EXERCISE INSTRUCTIONS » Only these lines of the data below are wanted: the one with "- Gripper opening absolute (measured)", the one with "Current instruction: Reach", and any lines between them, each repeated exactly.

Records from a data collection:
┄┄┄┄┄┄┄┄┄┄┄┄┄┄┄┄┄┄┄┄

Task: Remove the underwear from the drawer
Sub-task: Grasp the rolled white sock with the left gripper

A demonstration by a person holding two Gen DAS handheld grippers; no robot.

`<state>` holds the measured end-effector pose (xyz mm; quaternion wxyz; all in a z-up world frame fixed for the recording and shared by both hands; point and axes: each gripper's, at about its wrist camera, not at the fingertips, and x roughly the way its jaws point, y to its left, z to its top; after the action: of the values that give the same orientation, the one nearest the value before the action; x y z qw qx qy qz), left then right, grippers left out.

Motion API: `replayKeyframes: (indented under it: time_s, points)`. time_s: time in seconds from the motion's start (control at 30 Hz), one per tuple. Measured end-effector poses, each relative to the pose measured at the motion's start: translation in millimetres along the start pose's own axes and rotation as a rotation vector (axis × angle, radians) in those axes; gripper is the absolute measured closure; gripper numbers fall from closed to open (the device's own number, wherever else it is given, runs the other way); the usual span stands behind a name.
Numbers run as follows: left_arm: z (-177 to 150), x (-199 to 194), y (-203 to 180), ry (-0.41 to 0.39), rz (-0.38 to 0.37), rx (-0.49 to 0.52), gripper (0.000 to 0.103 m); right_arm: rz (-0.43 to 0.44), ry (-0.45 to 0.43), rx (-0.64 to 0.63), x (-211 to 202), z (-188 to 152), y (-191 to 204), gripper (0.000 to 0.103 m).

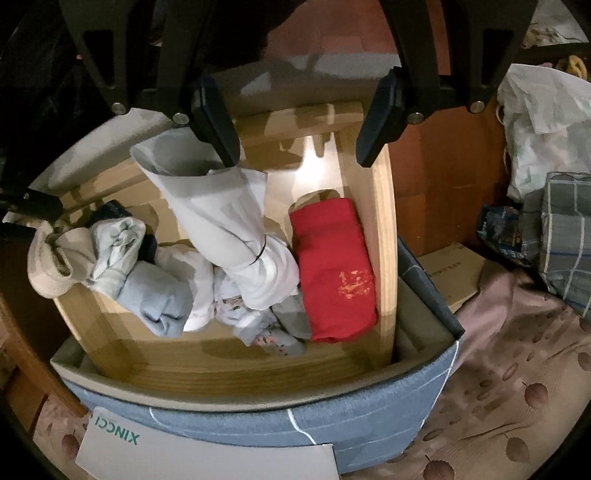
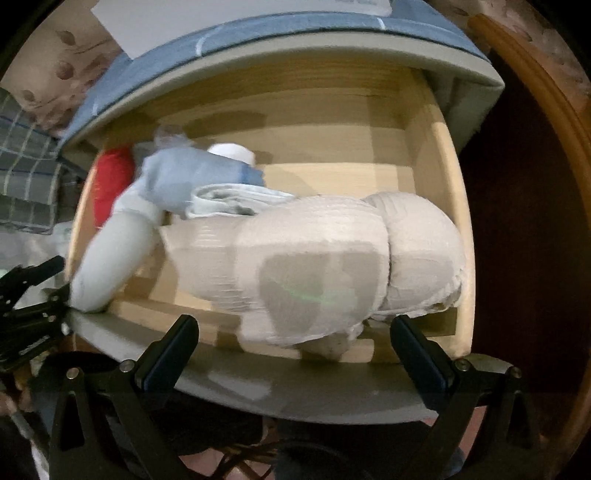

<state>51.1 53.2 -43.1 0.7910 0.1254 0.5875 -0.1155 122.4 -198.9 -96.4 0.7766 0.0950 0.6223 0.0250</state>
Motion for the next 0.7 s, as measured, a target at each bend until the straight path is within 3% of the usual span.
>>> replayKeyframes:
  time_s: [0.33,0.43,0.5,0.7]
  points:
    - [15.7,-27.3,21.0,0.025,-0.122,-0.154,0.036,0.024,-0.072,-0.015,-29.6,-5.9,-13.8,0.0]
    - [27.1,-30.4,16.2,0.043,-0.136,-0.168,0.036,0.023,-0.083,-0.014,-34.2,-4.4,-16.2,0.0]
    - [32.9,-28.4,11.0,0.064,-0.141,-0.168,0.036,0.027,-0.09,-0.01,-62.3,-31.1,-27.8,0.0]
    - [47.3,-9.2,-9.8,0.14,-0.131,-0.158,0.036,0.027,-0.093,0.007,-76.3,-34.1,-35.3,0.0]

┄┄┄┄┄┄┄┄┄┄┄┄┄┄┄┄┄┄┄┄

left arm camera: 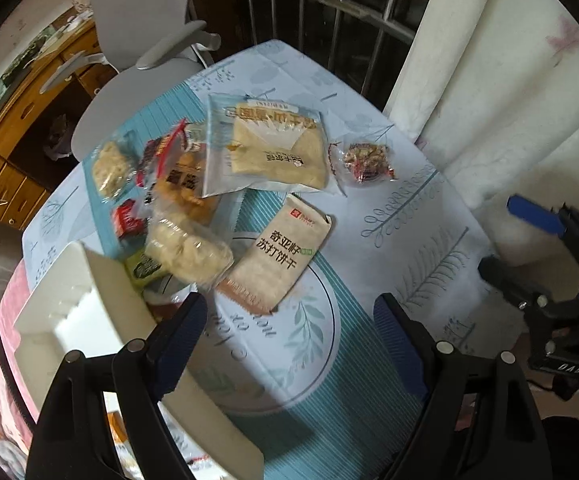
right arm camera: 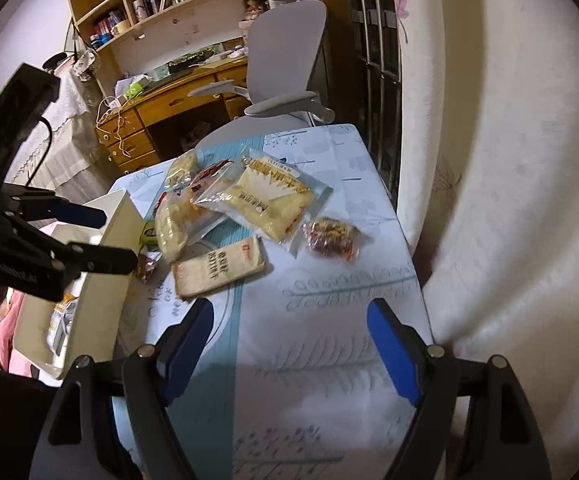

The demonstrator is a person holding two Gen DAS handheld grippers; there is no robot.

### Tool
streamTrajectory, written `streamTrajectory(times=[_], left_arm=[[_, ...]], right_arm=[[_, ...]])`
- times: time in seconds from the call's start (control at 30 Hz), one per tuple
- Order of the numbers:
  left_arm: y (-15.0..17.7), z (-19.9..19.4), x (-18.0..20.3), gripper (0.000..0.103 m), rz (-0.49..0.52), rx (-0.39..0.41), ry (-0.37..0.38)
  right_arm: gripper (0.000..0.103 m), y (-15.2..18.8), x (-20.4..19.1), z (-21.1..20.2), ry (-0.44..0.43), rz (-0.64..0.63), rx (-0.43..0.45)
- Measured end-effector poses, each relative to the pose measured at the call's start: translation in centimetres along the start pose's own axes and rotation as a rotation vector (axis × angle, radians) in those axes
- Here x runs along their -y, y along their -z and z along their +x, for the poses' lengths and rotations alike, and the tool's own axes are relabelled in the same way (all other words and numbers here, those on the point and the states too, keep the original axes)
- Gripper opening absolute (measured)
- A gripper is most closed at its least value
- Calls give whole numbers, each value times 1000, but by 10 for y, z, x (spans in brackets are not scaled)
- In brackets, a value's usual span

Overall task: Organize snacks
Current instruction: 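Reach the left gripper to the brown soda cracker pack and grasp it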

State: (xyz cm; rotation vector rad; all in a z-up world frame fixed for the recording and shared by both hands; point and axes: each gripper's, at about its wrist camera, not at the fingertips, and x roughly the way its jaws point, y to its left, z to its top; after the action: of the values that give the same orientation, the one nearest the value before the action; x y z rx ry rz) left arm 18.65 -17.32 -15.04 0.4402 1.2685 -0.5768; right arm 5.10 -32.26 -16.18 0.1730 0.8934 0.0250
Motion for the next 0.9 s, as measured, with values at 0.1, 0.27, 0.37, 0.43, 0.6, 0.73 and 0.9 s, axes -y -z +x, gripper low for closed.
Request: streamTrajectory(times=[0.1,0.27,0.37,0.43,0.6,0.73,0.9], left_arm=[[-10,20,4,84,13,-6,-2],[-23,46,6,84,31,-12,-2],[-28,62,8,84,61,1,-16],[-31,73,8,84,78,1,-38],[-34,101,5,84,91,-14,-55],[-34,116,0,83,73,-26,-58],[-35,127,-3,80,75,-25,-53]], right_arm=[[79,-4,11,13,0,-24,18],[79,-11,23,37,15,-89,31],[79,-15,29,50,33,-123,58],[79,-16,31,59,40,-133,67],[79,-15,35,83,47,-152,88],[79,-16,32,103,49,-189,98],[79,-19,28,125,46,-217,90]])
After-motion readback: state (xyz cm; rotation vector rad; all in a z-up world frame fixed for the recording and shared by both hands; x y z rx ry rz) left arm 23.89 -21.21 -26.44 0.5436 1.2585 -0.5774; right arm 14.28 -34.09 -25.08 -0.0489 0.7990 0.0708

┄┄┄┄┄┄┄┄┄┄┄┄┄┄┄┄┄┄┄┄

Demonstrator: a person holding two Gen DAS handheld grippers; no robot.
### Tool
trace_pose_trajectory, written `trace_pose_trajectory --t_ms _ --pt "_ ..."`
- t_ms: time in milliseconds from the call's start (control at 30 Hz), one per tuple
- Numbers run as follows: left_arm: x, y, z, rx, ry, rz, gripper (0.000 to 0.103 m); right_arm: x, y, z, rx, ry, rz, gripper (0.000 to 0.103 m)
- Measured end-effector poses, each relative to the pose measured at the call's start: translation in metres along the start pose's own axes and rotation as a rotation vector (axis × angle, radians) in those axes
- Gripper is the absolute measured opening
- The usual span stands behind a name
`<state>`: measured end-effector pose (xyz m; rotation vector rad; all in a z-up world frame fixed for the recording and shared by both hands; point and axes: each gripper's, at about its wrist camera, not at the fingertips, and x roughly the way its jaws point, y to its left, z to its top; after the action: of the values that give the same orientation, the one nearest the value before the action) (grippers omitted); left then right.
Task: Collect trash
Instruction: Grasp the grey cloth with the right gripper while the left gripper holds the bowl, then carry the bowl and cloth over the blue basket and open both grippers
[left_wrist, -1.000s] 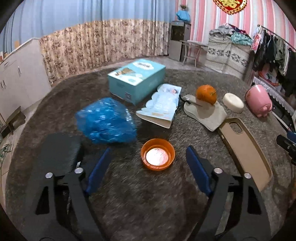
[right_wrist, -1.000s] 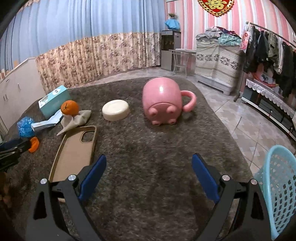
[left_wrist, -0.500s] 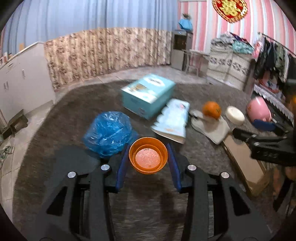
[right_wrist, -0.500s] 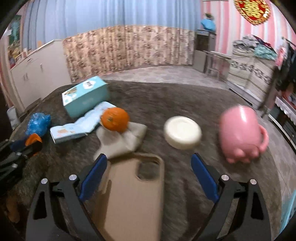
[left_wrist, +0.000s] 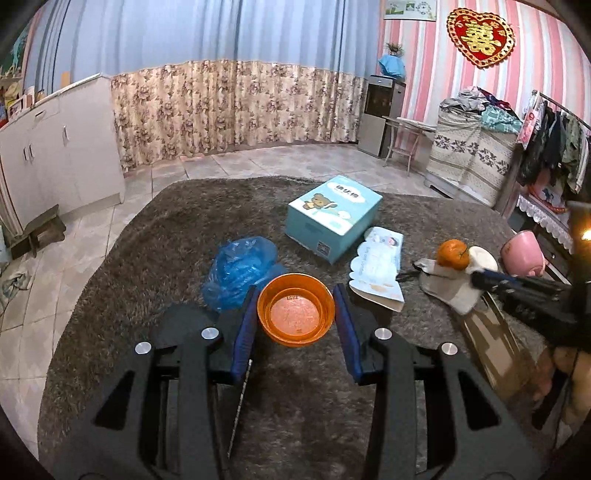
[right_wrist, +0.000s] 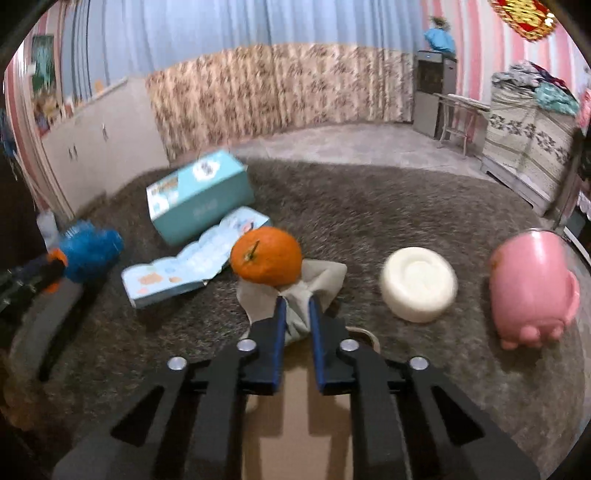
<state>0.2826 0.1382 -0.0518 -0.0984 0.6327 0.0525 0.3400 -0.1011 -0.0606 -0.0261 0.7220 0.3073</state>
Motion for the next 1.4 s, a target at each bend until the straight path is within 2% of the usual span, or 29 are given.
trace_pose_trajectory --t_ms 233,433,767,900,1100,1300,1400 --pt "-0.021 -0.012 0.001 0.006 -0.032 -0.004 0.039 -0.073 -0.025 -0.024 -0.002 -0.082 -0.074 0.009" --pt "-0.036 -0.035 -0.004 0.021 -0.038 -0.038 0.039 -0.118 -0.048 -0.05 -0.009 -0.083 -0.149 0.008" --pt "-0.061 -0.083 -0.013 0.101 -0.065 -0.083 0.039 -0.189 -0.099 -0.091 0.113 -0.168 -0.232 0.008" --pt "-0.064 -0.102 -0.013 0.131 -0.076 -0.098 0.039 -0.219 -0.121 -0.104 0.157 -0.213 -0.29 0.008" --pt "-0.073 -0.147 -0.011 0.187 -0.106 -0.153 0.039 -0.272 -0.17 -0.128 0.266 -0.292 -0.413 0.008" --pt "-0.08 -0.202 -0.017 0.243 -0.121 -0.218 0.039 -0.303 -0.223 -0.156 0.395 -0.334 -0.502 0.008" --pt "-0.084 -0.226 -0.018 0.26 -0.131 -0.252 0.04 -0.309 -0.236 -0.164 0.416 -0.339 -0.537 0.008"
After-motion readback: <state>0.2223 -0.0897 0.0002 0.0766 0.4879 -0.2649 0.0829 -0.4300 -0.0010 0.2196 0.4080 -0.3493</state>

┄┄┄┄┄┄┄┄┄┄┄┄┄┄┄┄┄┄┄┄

ANSWER BELOW »
- Gripper opening absolute (measured)
- A gripper is most closed at its least value
- Calls give whole numbers, each value times 1000, but by 10 for y, z, x (spans in brackets are not scaled)
- In brackets, a value's usual span

Overall task: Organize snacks
Current instruction: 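Reach the left gripper to the brown soda cracker pack and grasp it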

There is nothing further to this answer.